- **AIM OF THE TASK**
Reproduce the material below line by line, beginning with its first line and ending with the line that contains "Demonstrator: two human"; leave out pictures.

- **DATASET SECTION**
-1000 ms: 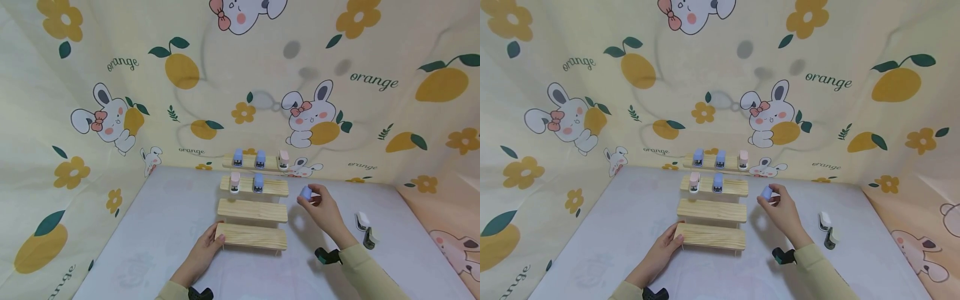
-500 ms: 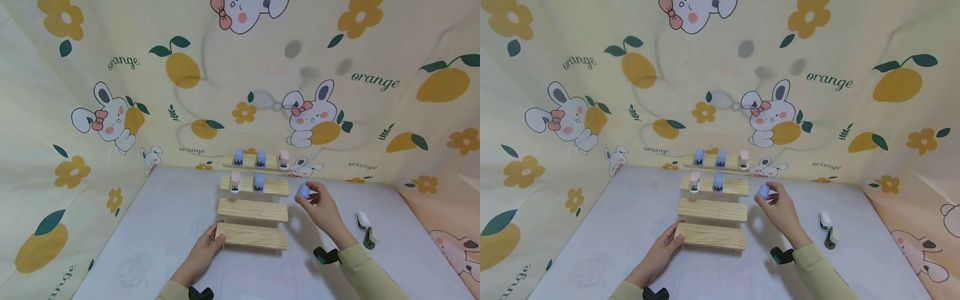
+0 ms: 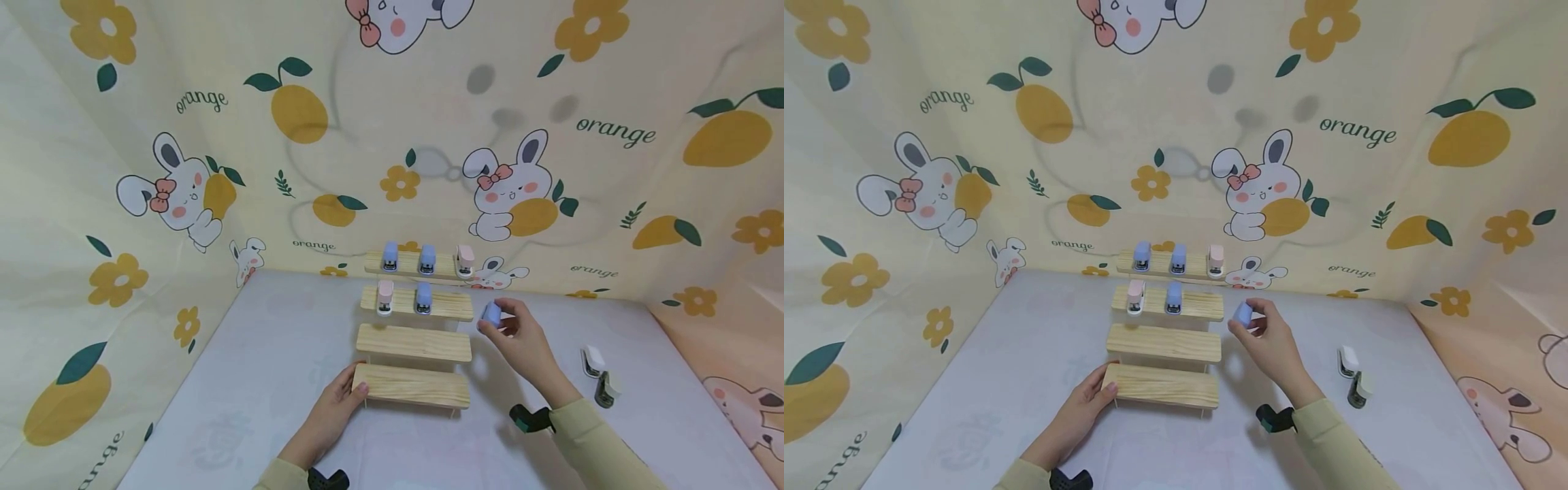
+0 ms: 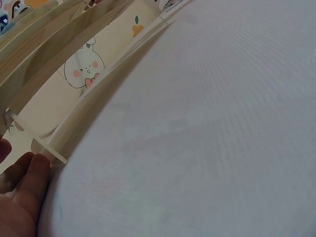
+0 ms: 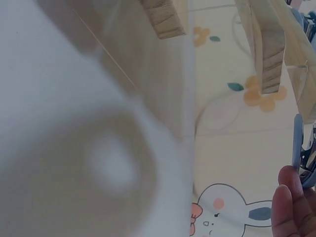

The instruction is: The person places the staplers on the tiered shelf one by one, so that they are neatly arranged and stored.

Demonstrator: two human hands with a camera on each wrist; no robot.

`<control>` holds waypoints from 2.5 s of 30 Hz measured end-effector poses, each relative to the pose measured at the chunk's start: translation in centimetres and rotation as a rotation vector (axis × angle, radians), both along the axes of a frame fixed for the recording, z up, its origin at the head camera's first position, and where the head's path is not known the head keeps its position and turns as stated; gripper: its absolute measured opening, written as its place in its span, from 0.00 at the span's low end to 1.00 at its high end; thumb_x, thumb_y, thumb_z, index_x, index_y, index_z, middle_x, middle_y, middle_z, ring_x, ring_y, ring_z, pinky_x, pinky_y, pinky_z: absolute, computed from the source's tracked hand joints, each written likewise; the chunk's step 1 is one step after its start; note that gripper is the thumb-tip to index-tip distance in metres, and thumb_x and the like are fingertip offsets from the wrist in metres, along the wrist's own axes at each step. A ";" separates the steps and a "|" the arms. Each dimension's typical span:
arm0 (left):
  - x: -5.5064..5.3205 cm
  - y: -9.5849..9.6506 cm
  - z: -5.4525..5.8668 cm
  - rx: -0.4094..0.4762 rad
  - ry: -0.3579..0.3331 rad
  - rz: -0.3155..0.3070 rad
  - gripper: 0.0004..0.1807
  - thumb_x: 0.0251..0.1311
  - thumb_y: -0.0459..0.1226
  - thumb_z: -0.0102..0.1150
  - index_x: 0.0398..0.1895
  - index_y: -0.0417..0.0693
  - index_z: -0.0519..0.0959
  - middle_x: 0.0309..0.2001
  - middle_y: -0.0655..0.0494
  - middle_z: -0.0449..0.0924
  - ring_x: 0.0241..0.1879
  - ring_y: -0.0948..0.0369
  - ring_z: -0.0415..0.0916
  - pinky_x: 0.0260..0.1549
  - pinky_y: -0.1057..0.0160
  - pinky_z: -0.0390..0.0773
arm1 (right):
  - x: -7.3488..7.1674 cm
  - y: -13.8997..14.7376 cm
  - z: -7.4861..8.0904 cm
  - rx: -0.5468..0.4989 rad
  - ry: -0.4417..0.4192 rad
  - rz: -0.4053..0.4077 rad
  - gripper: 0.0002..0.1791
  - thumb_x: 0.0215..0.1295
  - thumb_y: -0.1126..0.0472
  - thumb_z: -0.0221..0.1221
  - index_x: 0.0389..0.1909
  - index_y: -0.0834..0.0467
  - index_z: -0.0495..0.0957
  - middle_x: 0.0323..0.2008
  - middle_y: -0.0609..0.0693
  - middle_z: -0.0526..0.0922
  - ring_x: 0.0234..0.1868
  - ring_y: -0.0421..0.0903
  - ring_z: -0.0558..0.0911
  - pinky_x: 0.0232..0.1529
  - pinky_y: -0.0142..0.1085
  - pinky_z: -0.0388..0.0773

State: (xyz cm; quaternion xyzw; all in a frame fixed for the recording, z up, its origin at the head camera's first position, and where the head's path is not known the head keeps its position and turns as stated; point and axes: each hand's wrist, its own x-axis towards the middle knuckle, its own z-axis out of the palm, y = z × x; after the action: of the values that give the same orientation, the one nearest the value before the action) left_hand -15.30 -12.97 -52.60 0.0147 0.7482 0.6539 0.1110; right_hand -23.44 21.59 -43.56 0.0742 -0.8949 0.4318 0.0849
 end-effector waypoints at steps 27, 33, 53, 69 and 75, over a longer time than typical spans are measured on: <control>0.1 0.1 0.1 -0.002 0.003 -0.006 0.42 0.64 0.59 0.53 0.75 0.49 0.56 0.74 0.49 0.51 0.73 0.52 0.48 0.68 0.53 0.54 | -0.7 -1.9 2.4 -0.105 0.212 0.085 0.32 0.63 0.53 0.65 0.62 0.61 0.64 0.51 0.53 0.74 0.44 0.45 0.76 0.39 0.27 0.76; 0.1 0.0 0.1 -0.011 0.007 0.002 0.41 0.64 0.59 0.53 0.75 0.52 0.56 0.74 0.49 0.52 0.72 0.53 0.49 0.68 0.53 0.54 | -1.6 -3.0 2.7 -0.089 0.212 0.140 0.30 0.61 0.49 0.66 0.58 0.58 0.67 0.52 0.49 0.74 0.46 0.44 0.75 0.44 0.36 0.76; -0.1 0.1 -0.3 -0.003 0.001 -0.017 0.41 0.63 0.60 0.53 0.75 0.53 0.56 0.74 0.51 0.52 0.73 0.53 0.49 0.69 0.53 0.53 | -1.0 -1.2 2.0 -0.024 0.059 0.159 0.36 0.62 0.42 0.63 0.65 0.56 0.64 0.60 0.49 0.70 0.55 0.51 0.73 0.53 0.50 0.74; 0.0 0.2 0.0 -0.005 -0.013 -0.001 0.42 0.63 0.59 0.53 0.75 0.52 0.56 0.75 0.48 0.51 0.73 0.53 0.48 0.69 0.53 0.53 | 3.6 9.3 -0.6 0.162 -0.041 -0.066 0.40 0.64 0.40 0.59 0.69 0.60 0.60 0.63 0.61 0.68 0.57 0.62 0.69 0.50 0.56 0.70; 0.0 0.2 0.0 -0.005 -0.013 -0.001 0.42 0.64 0.59 0.53 0.75 0.49 0.55 0.75 0.47 0.50 0.73 0.52 0.48 0.69 0.53 0.53 | 4.9 13.4 -2.0 0.221 -0.139 -0.119 0.45 0.65 0.39 0.57 0.71 0.65 0.56 0.65 0.73 0.62 0.58 0.74 0.66 0.49 0.67 0.68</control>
State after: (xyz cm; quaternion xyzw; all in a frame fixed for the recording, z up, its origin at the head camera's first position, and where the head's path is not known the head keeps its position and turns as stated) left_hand -15.28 -12.77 -52.62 0.0105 0.7492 0.6520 0.1164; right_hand -18.56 35.02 -45.57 0.0000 -0.9435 0.3290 0.0397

- **TASK ANSWER**
-1000 ms: 
-500 ms: 
+0 ms: 
+0 ms: 
+0 ms: 

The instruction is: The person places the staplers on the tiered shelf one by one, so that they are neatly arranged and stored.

Demonstrator: two human hands with a camera on each wrist; no robot.

The answer requires nothing more.